Your assignment ->
Word for word, set down the listing that appears after this line.

Dataset section ->
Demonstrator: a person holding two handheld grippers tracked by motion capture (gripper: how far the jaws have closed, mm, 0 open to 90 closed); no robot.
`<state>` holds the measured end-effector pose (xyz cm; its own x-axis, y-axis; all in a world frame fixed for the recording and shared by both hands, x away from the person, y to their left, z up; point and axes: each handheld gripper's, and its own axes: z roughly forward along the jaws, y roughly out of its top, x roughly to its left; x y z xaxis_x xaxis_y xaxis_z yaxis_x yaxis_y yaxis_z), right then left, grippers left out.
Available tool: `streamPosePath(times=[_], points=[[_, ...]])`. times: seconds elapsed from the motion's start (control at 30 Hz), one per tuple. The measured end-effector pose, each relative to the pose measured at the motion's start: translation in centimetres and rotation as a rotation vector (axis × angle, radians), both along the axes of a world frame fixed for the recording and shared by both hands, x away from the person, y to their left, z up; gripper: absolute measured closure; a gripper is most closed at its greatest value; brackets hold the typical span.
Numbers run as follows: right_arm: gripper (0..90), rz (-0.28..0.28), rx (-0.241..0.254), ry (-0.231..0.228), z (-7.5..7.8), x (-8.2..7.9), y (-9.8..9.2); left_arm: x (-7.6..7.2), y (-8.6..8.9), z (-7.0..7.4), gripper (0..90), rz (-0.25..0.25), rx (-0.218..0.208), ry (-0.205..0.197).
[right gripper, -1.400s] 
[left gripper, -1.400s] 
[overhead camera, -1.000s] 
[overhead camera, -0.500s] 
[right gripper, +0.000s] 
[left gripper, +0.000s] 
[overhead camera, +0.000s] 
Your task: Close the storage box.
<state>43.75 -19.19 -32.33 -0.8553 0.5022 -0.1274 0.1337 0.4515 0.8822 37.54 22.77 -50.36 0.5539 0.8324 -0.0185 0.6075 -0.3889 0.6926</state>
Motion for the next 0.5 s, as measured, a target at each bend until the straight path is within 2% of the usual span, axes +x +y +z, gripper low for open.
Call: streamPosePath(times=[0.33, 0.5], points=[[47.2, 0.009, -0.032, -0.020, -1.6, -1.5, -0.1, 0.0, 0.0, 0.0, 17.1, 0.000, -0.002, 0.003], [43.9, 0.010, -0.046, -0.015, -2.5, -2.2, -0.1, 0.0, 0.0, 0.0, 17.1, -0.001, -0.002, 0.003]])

Task answer ->
Demonstrator: a person holding two handheld grippers tracked by motion capture (gripper: how far the jaws have closed, mm, 0 open to 90 closed); no robot.
`<state>` holds the measured end-effector pose (xyz cm; its own x-axis, y-axis; all in a world frame fixed for the recording and shared by both hands, x away from the person, y to their left, z up; point and axes: each handheld gripper's, and its own axes: z roughly forward along the jaws, y roughly out of its top, x roughly to its left; x y z xaxis_x xaxis_y xaxis_z yaxis_x yaxis_y yaxis_z), right then left, grippers left out.
Available tool: `streamPosePath(times=[_], points=[[_, ...]])`. times: seconds elapsed from the motion's start (control at 30 Hz), one per tuple. The measured end-effector pose, each relative to the pose measured at the motion's start: translation in centimetres and rotation as a rotation vector (axis × angle, radians), both along the axes of a world frame fixed for the recording and shared by both hands, x away from the person, y to their left, z up; gripper: absolute measured closure; a gripper is most closed at its greatest value; brackets hold the typical span.
Numbers run as follows: right_arm: gripper (0..90), rz (-0.28..0.28), rx (-0.241..0.254), ry (-0.231..0.228), z (-7.5..7.8), x (-8.2..7.9), y (-9.8..9.2); left_arm: x (-7.6..7.2), y (-8.6..8.9), z (-7.0..7.4), gripper (0..90), rz (-0.25..0.25), rx (-0.218..0.208), ry (-0.205..0.197).
[right gripper, -1.400s] 
[left gripper, -1.400s] 
[overhead camera, -1.000s] 
[overhead camera, -0.500s] 
[right gripper, +0.000s] 
[left gripper, +0.000s] 
[overhead camera, +0.000s] 
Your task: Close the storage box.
<state>43.75 -19.19 -32.33 -0.8553 0.5022 -0.1274 0.1337 0.4515 0.8822 37.54 22.77 -50.36 0.5539 0.8324 -0.0185 0.6075 -0.3889 0.6926</state>
Motion for the next 0.5 s, as measured, a target at each bend until the straight path is within 2% of the usual span, axes +x +y +z, gripper low for open.
Call: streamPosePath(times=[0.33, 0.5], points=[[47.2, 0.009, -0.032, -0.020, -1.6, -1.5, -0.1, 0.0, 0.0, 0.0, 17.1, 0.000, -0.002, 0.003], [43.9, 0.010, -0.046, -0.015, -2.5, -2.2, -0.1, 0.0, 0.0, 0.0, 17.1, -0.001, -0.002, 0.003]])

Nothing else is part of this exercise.